Ao contrário de algumas décadas atrás, o arquiteto atual precisa levar em conta que nossas cidades não são tábuas rasas; de acordo com Frota (2004, pág. 111) elas têm uma história, espaços, lugares, edifícios, equipamentos ou mesmo objetos urbanos de uso público que precisam ser considerados na hora de desenvolver um projeto. Contam também com uma série de problemas, que o profissional precisa conhecer, para assim tentar amenizar, quando não possíveis de correção.

O assunto vem ao encontro do objetivo do trabalho: temos uma arquitetura pré-existente, com significativo valor histórico, porém, no momento, sem uma função.

Arquitetura é antes de mais nada construção, mas, construção concebida com o propósito primordial de ordenar e organizar o espaço para determinada finalidade e visando à determinada intenção. (Costa, 1940)

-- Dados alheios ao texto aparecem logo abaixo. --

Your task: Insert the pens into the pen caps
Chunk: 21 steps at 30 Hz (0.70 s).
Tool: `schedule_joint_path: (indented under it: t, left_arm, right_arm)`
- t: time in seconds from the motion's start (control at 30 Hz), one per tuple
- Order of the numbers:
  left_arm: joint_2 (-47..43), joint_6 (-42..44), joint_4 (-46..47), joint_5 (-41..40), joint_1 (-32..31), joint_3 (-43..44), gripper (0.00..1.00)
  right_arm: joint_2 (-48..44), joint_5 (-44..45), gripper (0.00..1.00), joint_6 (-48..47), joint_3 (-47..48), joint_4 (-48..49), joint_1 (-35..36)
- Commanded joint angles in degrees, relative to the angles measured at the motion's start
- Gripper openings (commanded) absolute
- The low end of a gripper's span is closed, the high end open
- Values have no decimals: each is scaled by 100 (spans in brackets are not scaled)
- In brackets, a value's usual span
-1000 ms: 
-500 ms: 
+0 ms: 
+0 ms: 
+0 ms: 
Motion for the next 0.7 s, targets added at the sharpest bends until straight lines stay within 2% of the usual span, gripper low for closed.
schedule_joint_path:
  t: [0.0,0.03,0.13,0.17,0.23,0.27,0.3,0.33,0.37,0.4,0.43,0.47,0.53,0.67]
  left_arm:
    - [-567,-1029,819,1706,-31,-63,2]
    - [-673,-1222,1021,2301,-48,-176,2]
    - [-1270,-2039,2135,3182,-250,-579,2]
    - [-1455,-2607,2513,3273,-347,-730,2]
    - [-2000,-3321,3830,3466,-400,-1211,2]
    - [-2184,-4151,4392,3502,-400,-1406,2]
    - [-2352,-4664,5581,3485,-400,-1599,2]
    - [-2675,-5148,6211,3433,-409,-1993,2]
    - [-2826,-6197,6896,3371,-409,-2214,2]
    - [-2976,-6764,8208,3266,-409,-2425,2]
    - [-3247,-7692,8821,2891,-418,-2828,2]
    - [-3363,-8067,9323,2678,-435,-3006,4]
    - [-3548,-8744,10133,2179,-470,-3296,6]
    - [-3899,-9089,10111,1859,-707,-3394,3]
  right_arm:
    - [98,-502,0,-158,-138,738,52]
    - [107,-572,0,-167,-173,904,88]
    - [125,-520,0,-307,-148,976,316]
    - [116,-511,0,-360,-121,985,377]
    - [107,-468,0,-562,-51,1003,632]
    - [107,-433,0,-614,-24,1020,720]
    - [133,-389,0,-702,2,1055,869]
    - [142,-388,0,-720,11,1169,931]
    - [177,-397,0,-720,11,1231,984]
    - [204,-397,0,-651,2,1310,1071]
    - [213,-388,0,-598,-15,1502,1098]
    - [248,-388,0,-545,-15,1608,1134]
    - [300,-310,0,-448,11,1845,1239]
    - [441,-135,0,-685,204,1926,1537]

A finalidade para a qual o conjunto foi projetado se perdeu ao longo dos anos, o que deixa objetiva a necessidade de uma intervenção que restaure e, ao mesmo tempo, reabilite o lugar. Re-arquiteturas se encaixa nesse programa ao colocar, diferentemente da tendência adotada pelas instituições de preservação histórica, que consideram os edifícios como peças museológicas e limitam o processo de intervenção à recomposição de determinadas características, que é preciso resgatar a história e, ao mesmo tempo, incorporá-la ao presente.

Cabe ao arquiteto e urbanista refletir constantemente sobre a relação da cidade construída, expressa como permanente, e a inserção de novos programas, transpondo o obstáculo com o qual se depara em um primeiro momento. É necessário permitir a interação entre existências, compreender a singularidade de cada situação, conhecer a história da arquitetura e do lugar para compreender os potenciais de projeto.